This exercise calls for a copy of every line in the listing below that carries the word "stays".

- - - - -

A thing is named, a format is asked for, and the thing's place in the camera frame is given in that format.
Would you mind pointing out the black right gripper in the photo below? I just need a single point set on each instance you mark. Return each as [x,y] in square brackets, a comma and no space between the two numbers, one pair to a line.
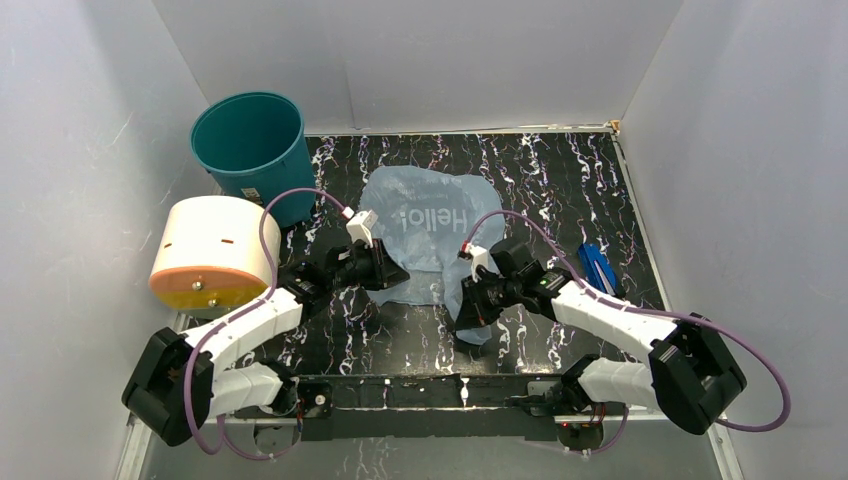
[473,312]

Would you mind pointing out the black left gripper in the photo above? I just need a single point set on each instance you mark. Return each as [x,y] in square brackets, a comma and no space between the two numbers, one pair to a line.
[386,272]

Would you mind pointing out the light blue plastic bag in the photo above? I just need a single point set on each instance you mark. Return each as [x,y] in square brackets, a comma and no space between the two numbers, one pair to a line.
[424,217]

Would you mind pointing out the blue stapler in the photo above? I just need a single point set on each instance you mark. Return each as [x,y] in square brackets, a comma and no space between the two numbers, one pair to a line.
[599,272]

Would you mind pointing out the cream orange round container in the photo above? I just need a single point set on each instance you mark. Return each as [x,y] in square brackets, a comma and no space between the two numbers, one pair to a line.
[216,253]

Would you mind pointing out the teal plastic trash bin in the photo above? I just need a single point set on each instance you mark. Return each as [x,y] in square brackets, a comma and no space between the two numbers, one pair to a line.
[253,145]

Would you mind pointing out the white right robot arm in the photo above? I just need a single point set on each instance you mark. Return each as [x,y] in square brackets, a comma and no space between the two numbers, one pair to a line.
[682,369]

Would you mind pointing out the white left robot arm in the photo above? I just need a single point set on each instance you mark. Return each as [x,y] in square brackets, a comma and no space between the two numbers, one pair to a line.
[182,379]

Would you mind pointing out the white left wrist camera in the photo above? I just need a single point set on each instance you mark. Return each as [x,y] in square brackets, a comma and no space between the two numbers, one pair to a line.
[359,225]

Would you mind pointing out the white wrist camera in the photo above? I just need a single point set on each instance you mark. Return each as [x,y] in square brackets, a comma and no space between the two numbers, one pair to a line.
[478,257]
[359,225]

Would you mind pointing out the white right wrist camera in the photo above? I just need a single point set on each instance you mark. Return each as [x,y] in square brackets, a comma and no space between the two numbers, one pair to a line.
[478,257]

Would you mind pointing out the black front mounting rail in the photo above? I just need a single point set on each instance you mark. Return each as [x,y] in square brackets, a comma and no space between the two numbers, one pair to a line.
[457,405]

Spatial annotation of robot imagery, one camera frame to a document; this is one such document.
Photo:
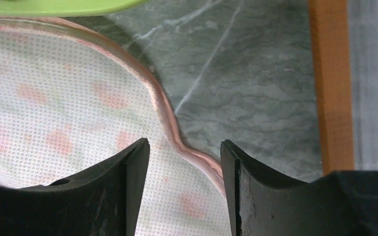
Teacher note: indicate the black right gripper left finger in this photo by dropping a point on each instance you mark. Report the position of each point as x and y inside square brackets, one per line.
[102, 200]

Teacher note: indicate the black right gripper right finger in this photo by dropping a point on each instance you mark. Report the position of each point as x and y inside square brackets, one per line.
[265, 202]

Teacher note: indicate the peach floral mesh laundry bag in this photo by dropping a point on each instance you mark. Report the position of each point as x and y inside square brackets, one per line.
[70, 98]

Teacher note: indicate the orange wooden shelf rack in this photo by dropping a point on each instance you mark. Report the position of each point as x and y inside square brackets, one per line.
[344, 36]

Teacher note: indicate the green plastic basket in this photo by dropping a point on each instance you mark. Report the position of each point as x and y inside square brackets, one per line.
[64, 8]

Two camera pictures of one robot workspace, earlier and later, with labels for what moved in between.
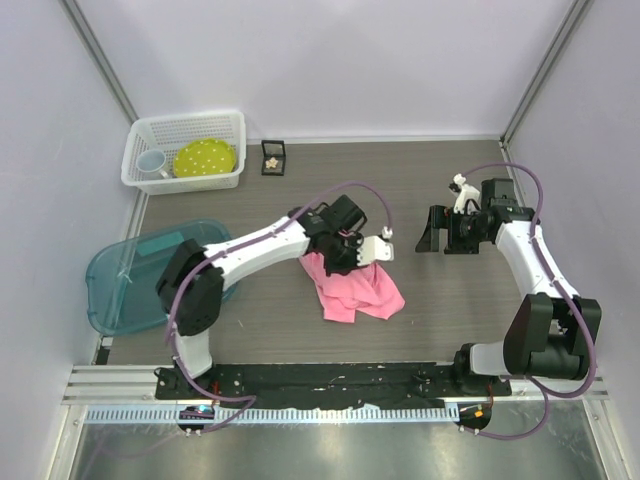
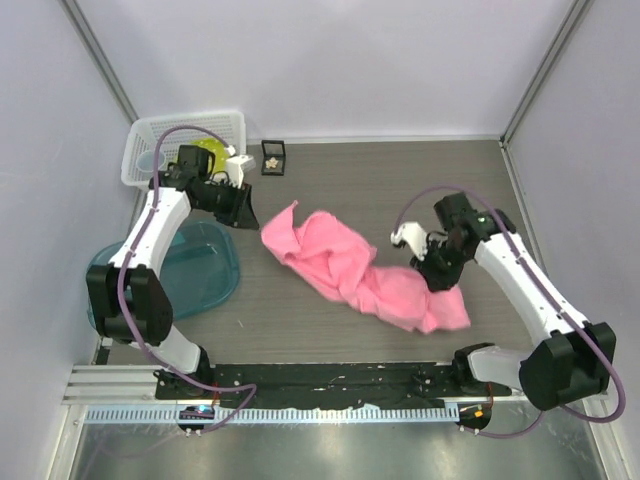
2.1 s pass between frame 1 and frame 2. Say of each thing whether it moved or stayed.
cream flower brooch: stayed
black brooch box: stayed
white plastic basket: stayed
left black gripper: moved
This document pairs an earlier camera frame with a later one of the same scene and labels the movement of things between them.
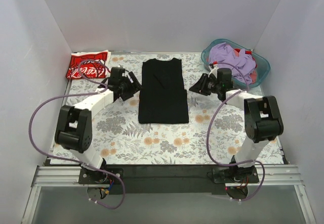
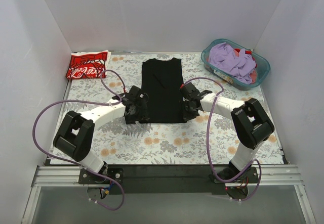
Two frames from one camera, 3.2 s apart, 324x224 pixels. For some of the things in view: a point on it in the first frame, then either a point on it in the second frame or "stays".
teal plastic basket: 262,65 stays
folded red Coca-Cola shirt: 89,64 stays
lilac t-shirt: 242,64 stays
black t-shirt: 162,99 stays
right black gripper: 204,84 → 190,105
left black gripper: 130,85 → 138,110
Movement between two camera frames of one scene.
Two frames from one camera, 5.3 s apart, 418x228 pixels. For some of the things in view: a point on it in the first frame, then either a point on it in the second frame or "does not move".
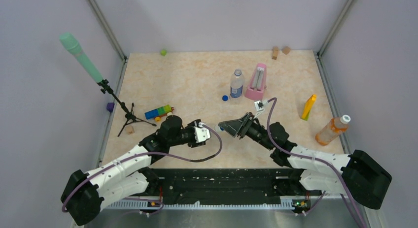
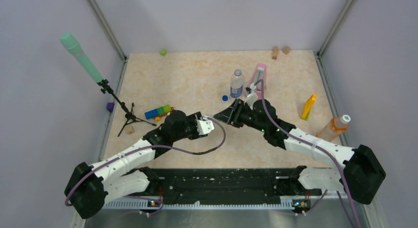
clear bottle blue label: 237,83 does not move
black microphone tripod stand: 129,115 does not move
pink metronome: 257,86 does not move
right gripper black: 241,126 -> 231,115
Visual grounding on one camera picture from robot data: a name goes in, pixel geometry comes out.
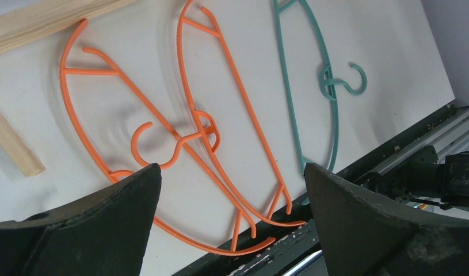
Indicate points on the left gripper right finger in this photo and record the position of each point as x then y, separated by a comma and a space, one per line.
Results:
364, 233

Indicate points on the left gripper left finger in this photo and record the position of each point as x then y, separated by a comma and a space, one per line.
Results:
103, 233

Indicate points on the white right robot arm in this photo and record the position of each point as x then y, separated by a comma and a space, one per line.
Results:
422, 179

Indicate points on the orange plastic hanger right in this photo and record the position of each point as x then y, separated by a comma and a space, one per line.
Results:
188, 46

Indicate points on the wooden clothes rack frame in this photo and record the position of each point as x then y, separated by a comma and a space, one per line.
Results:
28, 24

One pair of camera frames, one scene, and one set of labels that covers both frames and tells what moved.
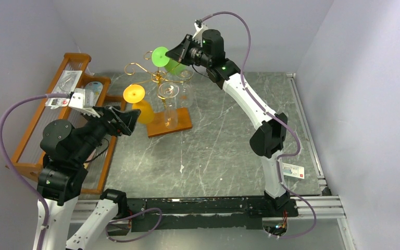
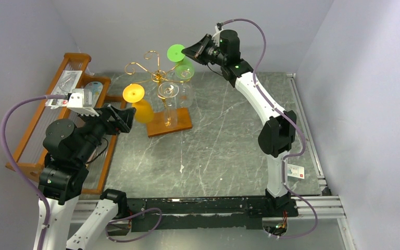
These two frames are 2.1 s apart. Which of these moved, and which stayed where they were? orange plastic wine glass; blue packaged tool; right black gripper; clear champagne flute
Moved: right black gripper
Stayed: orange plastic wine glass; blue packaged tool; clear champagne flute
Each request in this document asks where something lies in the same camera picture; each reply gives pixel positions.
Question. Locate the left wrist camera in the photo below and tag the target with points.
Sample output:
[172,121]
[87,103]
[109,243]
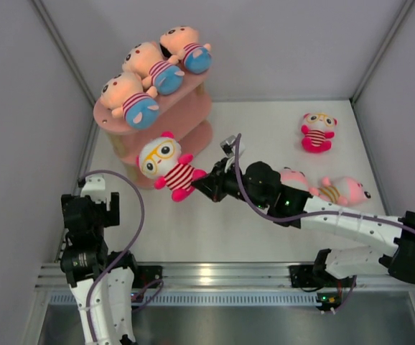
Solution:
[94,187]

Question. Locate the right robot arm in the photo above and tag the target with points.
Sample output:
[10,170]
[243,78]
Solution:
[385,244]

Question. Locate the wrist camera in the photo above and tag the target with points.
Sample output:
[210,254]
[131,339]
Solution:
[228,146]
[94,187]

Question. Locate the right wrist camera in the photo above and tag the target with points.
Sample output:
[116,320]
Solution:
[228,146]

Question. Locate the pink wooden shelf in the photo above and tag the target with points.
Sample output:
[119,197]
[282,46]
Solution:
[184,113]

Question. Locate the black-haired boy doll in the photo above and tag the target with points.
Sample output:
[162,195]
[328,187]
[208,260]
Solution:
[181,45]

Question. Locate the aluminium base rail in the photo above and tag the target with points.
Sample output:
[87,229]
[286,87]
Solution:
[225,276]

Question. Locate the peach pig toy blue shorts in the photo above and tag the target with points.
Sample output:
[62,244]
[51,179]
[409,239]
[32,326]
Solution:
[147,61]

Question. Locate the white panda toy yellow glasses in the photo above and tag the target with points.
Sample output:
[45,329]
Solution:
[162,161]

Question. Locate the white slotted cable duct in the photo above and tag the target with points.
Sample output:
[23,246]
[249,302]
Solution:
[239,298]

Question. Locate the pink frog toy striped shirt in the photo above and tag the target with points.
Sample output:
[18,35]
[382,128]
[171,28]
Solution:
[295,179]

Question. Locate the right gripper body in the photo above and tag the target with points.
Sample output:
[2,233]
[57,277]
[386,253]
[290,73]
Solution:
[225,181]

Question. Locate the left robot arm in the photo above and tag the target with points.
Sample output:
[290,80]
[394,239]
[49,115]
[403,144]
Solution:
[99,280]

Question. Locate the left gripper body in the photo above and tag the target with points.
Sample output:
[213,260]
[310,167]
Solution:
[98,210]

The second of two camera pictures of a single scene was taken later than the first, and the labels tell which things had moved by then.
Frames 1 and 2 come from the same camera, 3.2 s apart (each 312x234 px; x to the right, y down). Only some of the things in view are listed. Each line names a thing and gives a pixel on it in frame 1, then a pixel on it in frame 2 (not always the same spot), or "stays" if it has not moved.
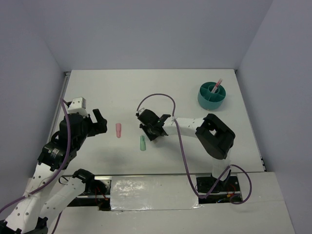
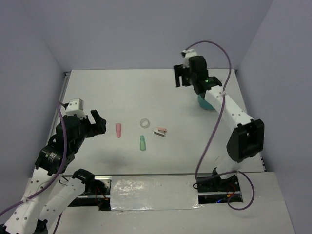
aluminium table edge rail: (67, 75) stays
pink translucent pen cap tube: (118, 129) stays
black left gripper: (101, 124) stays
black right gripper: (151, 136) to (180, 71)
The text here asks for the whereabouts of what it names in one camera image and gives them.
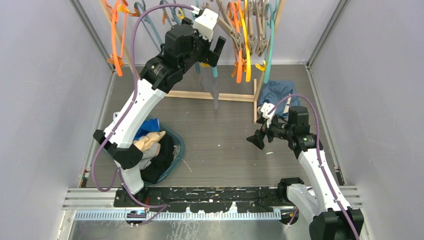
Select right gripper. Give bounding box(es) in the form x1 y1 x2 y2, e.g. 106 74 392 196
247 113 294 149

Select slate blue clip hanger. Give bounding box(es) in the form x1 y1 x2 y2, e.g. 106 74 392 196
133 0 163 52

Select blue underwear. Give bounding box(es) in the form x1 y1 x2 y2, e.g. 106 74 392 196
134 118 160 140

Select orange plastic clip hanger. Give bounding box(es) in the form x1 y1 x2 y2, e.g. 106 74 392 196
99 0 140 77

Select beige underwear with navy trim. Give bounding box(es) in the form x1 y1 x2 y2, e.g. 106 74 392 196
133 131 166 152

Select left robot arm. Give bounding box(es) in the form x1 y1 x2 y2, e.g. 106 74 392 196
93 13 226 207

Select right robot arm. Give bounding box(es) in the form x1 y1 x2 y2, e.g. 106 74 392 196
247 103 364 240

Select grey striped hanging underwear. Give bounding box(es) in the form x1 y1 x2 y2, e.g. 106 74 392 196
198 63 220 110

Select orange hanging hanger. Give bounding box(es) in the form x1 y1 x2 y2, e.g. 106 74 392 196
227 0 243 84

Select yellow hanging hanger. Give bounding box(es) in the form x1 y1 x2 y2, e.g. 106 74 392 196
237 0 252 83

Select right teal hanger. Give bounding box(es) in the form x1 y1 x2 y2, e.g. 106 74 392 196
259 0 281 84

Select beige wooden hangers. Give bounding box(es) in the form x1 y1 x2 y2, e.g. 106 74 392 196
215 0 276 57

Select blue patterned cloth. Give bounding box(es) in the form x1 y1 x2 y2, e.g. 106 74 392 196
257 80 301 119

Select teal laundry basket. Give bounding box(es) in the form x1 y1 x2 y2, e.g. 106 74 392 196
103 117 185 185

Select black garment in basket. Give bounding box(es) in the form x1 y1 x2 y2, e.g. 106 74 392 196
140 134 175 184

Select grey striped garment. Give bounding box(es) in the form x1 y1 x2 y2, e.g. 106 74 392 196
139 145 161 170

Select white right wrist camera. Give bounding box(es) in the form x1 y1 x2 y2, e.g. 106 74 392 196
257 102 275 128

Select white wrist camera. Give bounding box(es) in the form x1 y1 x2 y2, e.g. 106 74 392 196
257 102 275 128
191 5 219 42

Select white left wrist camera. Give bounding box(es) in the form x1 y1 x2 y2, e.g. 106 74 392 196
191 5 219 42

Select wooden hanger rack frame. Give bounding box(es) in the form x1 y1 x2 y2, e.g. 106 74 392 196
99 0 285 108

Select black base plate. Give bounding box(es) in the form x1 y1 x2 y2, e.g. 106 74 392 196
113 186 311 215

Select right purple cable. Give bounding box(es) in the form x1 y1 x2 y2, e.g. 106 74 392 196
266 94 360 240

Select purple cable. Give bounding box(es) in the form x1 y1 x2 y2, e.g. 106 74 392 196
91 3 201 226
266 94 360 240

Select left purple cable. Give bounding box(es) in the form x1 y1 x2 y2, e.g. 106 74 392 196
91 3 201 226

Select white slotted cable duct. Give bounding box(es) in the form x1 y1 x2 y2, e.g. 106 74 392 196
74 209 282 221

- - - - -

> **FINISHED TASK**:
Two frames from one camera, 3.2 s apart, 324x224 pixels. For some of the things in view: a point on it in the first frame, then either a point on it in the second frame or "stays".
teal plastic basket: 262,65 stays
folded red Coca-Cola shirt: 89,64 stays
lilac t-shirt: 242,64 stays
black t-shirt: 162,99 stays
Frames 1 and 2 come from the same camera, 3.2 s apart (each 312x234 px; x to the right, y down). Only some of the things in view are listed. Each line names a thing and gives a pixel on it in frame 1, then a pixel on it in frame 2 (not always the same spot), or "stays" if it has not moved.
aluminium table edge rail: (67, 75) stays
pink translucent pen cap tube: (118, 129) stays
black left gripper: (101, 124) stays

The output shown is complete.